Daha önce de söylediğimiz gibi bu görüşten dolayı insanın, ilmî tefekkürün çözebileceği kadar, hayatın bölüm ve gerçeklerini araştırmaktan geri kalması gerekli değildir. Zira ilmî görüşle vicdânî görüş arasında esaslı bir zıtlık ve anlaşmazlık mevcut değildir. Fakat ikinci yol (din yolu) hayatı, aslında ve muharrik kuvvetinde bir vahdet, düzenli ve müvazeneli bir bütün olarak anlamak için aklî düşüncenin takip edebileceği tek yoldur. Buradaki "düzenli" tâbirinin -ki bu çok defa yanlış kullanılmaktadır- bizce çok büyük bir önemi vardır. Çünkü bu, insanın düzenli ve düzene uygun bir şekilde yaşamasını gerektirmektedir. Dindar bir kimse, başına gelen veya kendinde olan herşeyin körükörüne, şuursuz ve hikmetsiz olmadığını bilmekte ve kabul etmektedir. O inanmaktadır ki bunlar, şuûrun tek mümessili olan Allah iradesinin neticesidir. Kendisi de bu cihanşümûl programın canlı bir parçasıdır. İşte böylece insana, kendi benliği ile tabiat adı verilen "açık ve sabit gerçeklerden meydana gelen realite âlemi" arasındaki zorlu anlaşmazlığı çözme imkânı verilmektedir.

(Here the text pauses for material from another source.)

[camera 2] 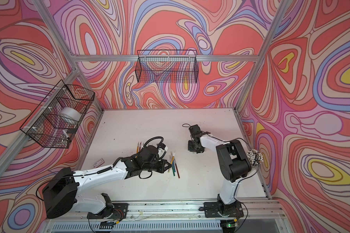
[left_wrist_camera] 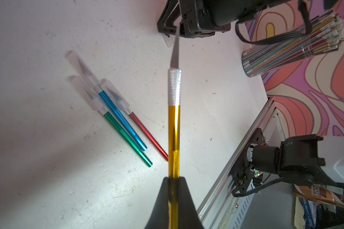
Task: Remove protective caps from carving knives
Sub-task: Place the protective sleeve at the center of the board.
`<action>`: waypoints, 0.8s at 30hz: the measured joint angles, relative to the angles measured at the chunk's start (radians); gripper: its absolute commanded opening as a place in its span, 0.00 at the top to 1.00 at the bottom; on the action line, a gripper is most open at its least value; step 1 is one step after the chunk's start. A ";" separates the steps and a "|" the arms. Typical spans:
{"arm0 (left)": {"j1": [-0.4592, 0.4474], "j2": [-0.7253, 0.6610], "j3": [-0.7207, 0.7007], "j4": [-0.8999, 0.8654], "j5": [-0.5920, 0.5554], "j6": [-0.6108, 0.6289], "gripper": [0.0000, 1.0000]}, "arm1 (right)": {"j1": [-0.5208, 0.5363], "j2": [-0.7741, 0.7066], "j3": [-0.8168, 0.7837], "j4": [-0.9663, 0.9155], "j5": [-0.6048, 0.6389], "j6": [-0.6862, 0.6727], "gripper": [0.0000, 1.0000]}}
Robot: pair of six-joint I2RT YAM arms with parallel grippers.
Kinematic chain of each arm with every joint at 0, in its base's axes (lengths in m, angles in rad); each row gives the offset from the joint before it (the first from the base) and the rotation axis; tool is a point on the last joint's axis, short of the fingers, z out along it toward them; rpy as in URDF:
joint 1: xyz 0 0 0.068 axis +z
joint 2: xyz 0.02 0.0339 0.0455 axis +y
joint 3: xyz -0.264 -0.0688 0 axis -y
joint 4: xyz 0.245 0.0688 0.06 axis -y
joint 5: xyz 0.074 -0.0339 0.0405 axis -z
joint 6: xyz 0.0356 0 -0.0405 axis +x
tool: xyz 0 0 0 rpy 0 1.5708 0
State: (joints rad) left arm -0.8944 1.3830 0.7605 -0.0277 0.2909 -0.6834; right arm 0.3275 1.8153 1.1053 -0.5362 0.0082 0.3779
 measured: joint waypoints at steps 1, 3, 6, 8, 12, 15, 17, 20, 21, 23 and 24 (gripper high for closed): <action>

İnsan, bütün otomatik ve girift organizması, duygu ve fikrî şüpheleriyle kendini, açıklamamıza imkân bulunmayan garip bir tarzda, emniyet ve tehlikesi, şiddet ve merhameti birbiriyle imtizac etmiş bir tabiat âlemi önünde bulmaktadır. Sanki tabiat dış görünüşüyle insanın düşünce yapısına ve şekline aykırı temeller üzerinde işlemektedir. Sırf ayakta duran felsefeye de, pozitif ilimlere de bu aykırılığı çözme imkânı verilmemiştir. İşte din burada işe karışmaktadır. Dinî düşünce ve tecrübenin ışığı altında, anlıyan insan benliği ile dilsiz ve görünüşte mesuliyetten sıyrılmış tabiat, bir iç düzen (insicam) içinde birleşmektedir. Çünkü insandaki ferdî şuur ile onu da içine alan ve işgal eden tabiat -birbirinden farklı da olsalar- bizzat, yaratıcı ve tek iradenin iki eserinden farklı birşey değildir. Bu yoldan dinin insana bahşettiği en geniş hayır ona, yaratıkların ebedî hareketi içinde kendinin de bir parça olduğunun ve olacağının kuvvetle anlatılmış olmasıdır. O, bu cihanşümûl cihazın hudutsuz düzeni içinde mahdut bir parçadır. Bu anlayışın ruhî önemi, çok derin bir huzur duygusundan gelmektedir. Bu huzur, korku ve ümit arasındaki âhenk ve müvazenedir. Bu âhenk da dindarı dinsizden ayıran en büyük hususiyettir.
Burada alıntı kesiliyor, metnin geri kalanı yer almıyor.